«’Ndrangheta padana
Una realtà diffusa»

Depositate le motivazioni della sentenza del processo d’appello Infinito

Le attività delittuose comprese tra Erba, Canzo, Mariano Comense e Bregnano

Già detto, ma ribadire non guasta: la ’nrangheta è viva e fa affari in mezzo a noi. A noi erbesi, a noi canturini, a noi comaschi, stretti lungo l’asse composto dalle “locali” di Canzo-Asso, di Mariano Comense e di Erba, per non dire della Bassa Comasca e delle attività sanguinarie commesse nel maneggio di Bregnano in cui, anni fa, fu massacrato e sepolto un tale che voleva essere affiliato.

Lo scrivono i giudici della corte d’Appello di Milano, che giusto ieri hanno depositatole motivazioni (circa 1700 pagine) in virtù delle quali, lo scorso aprile, 110 imputati si erano visti confermare quei secoli di carcere - equamente distribuiti - già inflitti in primo grado durante il processo “Infinito”.

Le condanne e lo sfogo del pm

I “comaschi” coinvolti sono, lo ricordiamo, Pasquale Giovanni Varca, ritenuto il capo della “locale” di Erba, condannato a 15 anni; l’ex titolare del Coconut di Eupilio Francesco Crivaro, condannato a otto anni e sei mesi; Luigi Vona, ritenuto capo della locale di Canzo - Asso, condannato a dieci anni; Rocco e Francesco Cristello, entrambi affiliati alla locale di Mariano, 10 anni il primo, otto il secondo; Simone e Salvatore Di Noto, quest’ultimo titolare del maneggio in cui fu ritrovato il cadavere saponificato di tale Antonio Tedesco, detto l’“Americano”, entrambi condannati a otto anni. E poi: 12 anni a Salvatore Strangio, socio del canturino Ivano Perego, titolare dell’omonima Perego strade (l’azienda che lavorò tra l’altro alla realizzazione del nuovo Sant’Anna, prima di finire risucchiata e prosciugata dall’organizzazione); sette anni per Luigi Varca, otto per Francesco Varca, otto anni e quattro mesi ad Aurelio Petrocca, tutti di Merone, ritenuti componenti della locale di Erba.
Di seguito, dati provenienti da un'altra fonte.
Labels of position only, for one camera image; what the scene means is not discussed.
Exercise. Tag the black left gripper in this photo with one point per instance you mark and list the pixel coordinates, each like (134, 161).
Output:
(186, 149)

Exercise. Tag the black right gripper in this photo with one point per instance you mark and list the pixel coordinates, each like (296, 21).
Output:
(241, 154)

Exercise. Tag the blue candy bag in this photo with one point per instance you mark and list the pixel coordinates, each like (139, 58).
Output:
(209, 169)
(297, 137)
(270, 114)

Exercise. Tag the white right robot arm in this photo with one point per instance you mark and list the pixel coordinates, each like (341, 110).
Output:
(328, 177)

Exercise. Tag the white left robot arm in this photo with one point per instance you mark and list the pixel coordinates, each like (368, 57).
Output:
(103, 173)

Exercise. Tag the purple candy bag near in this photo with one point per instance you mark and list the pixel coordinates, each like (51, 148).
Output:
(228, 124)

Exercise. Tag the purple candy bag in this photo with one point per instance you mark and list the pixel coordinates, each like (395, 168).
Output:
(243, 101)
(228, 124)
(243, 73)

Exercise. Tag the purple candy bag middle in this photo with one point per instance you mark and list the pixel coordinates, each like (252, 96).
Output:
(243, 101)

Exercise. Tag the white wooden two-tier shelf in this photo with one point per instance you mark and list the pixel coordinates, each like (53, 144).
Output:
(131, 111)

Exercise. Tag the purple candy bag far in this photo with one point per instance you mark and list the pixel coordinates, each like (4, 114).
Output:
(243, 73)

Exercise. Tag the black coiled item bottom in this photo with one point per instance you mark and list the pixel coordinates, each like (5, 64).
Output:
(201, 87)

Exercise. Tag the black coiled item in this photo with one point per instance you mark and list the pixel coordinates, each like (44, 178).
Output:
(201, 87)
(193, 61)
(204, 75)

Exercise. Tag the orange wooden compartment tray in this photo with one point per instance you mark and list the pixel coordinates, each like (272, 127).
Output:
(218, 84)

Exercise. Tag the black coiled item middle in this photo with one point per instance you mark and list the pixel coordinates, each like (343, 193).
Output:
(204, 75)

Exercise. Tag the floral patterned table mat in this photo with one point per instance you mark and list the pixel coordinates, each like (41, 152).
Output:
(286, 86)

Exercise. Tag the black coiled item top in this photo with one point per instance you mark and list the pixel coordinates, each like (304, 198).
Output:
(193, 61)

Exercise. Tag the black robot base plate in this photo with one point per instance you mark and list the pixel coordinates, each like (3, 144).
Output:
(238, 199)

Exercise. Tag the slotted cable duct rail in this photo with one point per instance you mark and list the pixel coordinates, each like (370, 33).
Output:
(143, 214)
Cinque anni e mezzo per Francesco Tonio Riillo, cinque per Giuseppe Furci di Valbrona, sette anni e quattro mesi a Michele Oppedisano, affiliato alla locale di Mariano Comense al pari di Edmond Como, condannato a quattro anni e due mesi; Nicola Minniti, sei anni e quattro mesi, Antonio Medici, sette anni e quattro mesi. Al di là delle condanne, già note, meritano due righe le motivazioni, che peraltro riprendono, almeno in parte, il contenuto dello sfogo del procuratore Ilda Boccassini, che lo scorso ottobre davanti alla commissione parlamentare antimafia tracciò un quadro sconfortante dei rapporti tra crimine organizzato e società civile nel nord della Lombardia.

Radicata e diffusa

Scrivono i giudici d’appello: quella che può definirsi la «’ndrangheta padana è ben radicata e diffusa», è in parte autonoma rispetto alla casa madre calabrese, opera nella «diffusa omertà che porta le vittime a subire senza denunciare, a nascondere piuttosto che a rivelare». I giudici scrivono anche di quel processo di «emancipazione e interazione tra le locali di neoformazione in territori nordici», della «influenza delle cosche in vari settori dell’attività economica» e poi dei «tentativi, anche riusciti, d’infiltrare le amministrazioni locali per ottenere vantaggi». Si aggiunga, a tutto questo, «l’assoggettamento delle vittime» degli episodi di intimidazione, «che s’asterranno dallo sporgere denunce. Per paradosso, scrive la Corte d’appello, «la prova dell’esistenza del sodalizio mafioso affiora invece dalla sua stessa negazione, dalla diffusa omertà che porta le vittime a subire senza denunciare, a nascondere piuttosto che a rivelare». S. Fer.